◆ **Dataset items**
_ _ _ _ _

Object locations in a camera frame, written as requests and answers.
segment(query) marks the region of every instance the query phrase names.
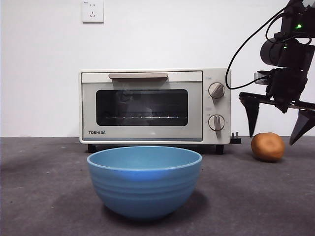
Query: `blue bowl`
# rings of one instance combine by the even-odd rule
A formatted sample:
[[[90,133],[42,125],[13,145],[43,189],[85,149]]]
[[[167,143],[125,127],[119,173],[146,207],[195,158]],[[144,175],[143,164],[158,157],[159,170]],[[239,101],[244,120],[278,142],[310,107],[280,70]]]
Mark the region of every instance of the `blue bowl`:
[[[121,147],[87,159],[97,195],[134,220],[162,218],[183,205],[200,172],[201,155],[176,147]]]

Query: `white wall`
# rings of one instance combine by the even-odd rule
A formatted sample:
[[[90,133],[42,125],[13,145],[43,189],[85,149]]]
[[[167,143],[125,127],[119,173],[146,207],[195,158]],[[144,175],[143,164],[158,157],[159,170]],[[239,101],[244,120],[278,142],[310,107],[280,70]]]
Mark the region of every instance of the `white wall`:
[[[227,67],[240,44],[288,0],[104,0],[105,23],[81,23],[80,0],[1,0],[1,135],[78,136],[80,69]],[[280,21],[271,32],[280,28]],[[232,66],[232,85],[270,69],[258,34]],[[315,102],[315,64],[301,99]],[[241,91],[232,131],[248,135]],[[261,105],[257,132],[290,135],[297,111]],[[315,129],[309,135],[315,135]]]

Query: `concrete floor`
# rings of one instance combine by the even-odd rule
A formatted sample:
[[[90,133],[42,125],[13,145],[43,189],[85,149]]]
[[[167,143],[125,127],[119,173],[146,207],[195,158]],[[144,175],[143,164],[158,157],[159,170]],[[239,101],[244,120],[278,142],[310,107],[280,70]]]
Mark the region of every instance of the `concrete floor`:
[[[97,197],[78,138],[1,138],[1,235],[315,235],[315,137],[287,146],[279,163],[253,159],[250,139],[242,142],[225,155],[197,149],[202,171],[187,203],[139,223]]]

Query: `oven knob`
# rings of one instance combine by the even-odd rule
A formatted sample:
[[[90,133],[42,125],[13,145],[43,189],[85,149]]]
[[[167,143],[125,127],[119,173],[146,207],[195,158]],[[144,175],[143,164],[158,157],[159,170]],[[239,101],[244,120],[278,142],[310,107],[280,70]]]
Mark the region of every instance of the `oven knob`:
[[[221,98],[224,95],[224,85],[221,83],[213,83],[209,86],[208,92],[212,98]]]
[[[224,118],[219,115],[214,115],[209,118],[209,127],[214,131],[220,131],[224,127]]]

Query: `oven door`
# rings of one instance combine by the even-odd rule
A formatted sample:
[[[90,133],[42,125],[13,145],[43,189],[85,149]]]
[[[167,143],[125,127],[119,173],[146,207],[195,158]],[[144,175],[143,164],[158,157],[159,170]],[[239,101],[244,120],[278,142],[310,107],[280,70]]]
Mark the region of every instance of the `oven door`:
[[[82,74],[83,141],[202,141],[202,72]]]

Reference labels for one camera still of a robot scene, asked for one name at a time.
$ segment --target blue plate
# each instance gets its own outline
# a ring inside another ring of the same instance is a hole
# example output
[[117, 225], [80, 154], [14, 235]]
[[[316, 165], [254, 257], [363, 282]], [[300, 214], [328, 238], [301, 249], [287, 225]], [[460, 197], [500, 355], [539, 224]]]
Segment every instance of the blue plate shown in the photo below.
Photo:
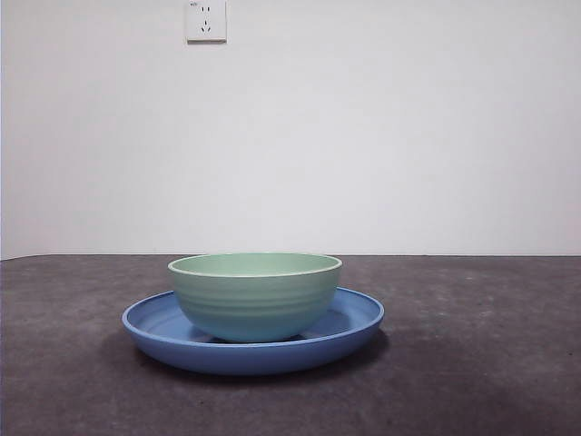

_ _ _ _ _

◆ **Task instructions**
Return all the data exactly, pictures omitted.

◆ **Solution**
Object locations in a camera frame, written as requests and answers.
segment(query) marks the region of every instance the query phrase names.
Query: `blue bowl`
# rings of one instance combine by the even-odd rule
A formatted sample:
[[[90,133],[42,125],[13,145],[43,189],[85,149]]]
[[[167,143],[125,127],[119,173],[146,207],[195,158]],[[144,175],[143,164],[158,157],[159,170]],[[239,101],[244,120],[278,142],[310,107],[280,70]]]
Mark the region of every instance of the `blue bowl`:
[[[121,147],[87,159],[97,195],[134,220],[162,218],[183,205],[200,172],[201,155],[176,147]]]

Query: `white wall`
# rings of one instance combine by the even-odd rule
A formatted sample:
[[[90,133],[42,125],[13,145],[43,189],[85,149]]]
[[[167,143],[125,127],[119,173],[146,207],[195,158]],[[144,175],[143,164],[158,157],[159,170]],[[239,101],[244,120],[278,142],[310,107],[280,70]]]
Mark the region of every instance of the `white wall`:
[[[227,67],[240,44],[288,0],[104,0],[105,23],[81,23],[80,0],[1,0],[1,135],[78,136],[80,69]],[[280,21],[271,32],[280,28]],[[232,66],[232,85],[270,69],[258,34]],[[315,102],[315,64],[301,99]],[[241,91],[232,131],[248,135]],[[261,105],[257,132],[290,135],[297,111]],[[315,129],[309,135],[315,135]]]

Query: `concrete floor`
# rings of one instance combine by the even-odd rule
A formatted sample:
[[[90,133],[42,125],[13,145],[43,189],[85,149]]]
[[[167,143],[125,127],[119,173],[146,207],[195,158]],[[144,175],[143,164],[158,157],[159,170]],[[239,101],[244,120],[278,142],[310,107],[280,70]]]
Mark the region of every instance of the `concrete floor`:
[[[97,197],[78,138],[1,138],[1,235],[315,235],[315,137],[287,146],[279,163],[253,159],[250,139],[242,142],[225,155],[197,149],[202,171],[187,203],[139,223]]]

Query: `oven knob`
# rings of one instance combine by the even-odd rule
A formatted sample:
[[[90,133],[42,125],[13,145],[43,189],[85,149]]]
[[[167,143],[125,127],[119,173],[146,207],[195,158]],[[144,175],[143,164],[158,157],[159,170]],[[239,101],[244,120],[278,142],[310,107],[280,70]]]
Mark the region of every instance of the `oven knob`:
[[[221,98],[224,95],[224,85],[221,83],[213,83],[209,86],[208,92],[212,98]]]
[[[224,118],[219,115],[214,115],[209,118],[209,127],[214,131],[220,131],[224,127]]]

Query: `oven door`
# rings of one instance combine by the even-odd rule
A formatted sample:
[[[90,133],[42,125],[13,145],[43,189],[85,149]]]
[[[167,143],[125,127],[119,173],[146,207],[195,158]],[[144,175],[143,164],[158,157],[159,170]],[[239,101],[244,120],[278,142],[310,107],[280,70]]]
Mark the region of every instance of the `oven door`:
[[[82,74],[83,141],[202,141],[202,72]]]

Reference labels for one camera still of a robot scene, asked for one name at a time.
$ segment --target blue plate
# each instance gets its own outline
# a ring inside another ring of the same instance is a hole
# example output
[[117, 225], [80, 154], [14, 235]]
[[[316, 165], [254, 257], [363, 282]], [[300, 214], [328, 238], [301, 249], [287, 225]], [[460, 197], [500, 355], [539, 224]]]
Segment every instance of the blue plate shown in the photo below.
Photo:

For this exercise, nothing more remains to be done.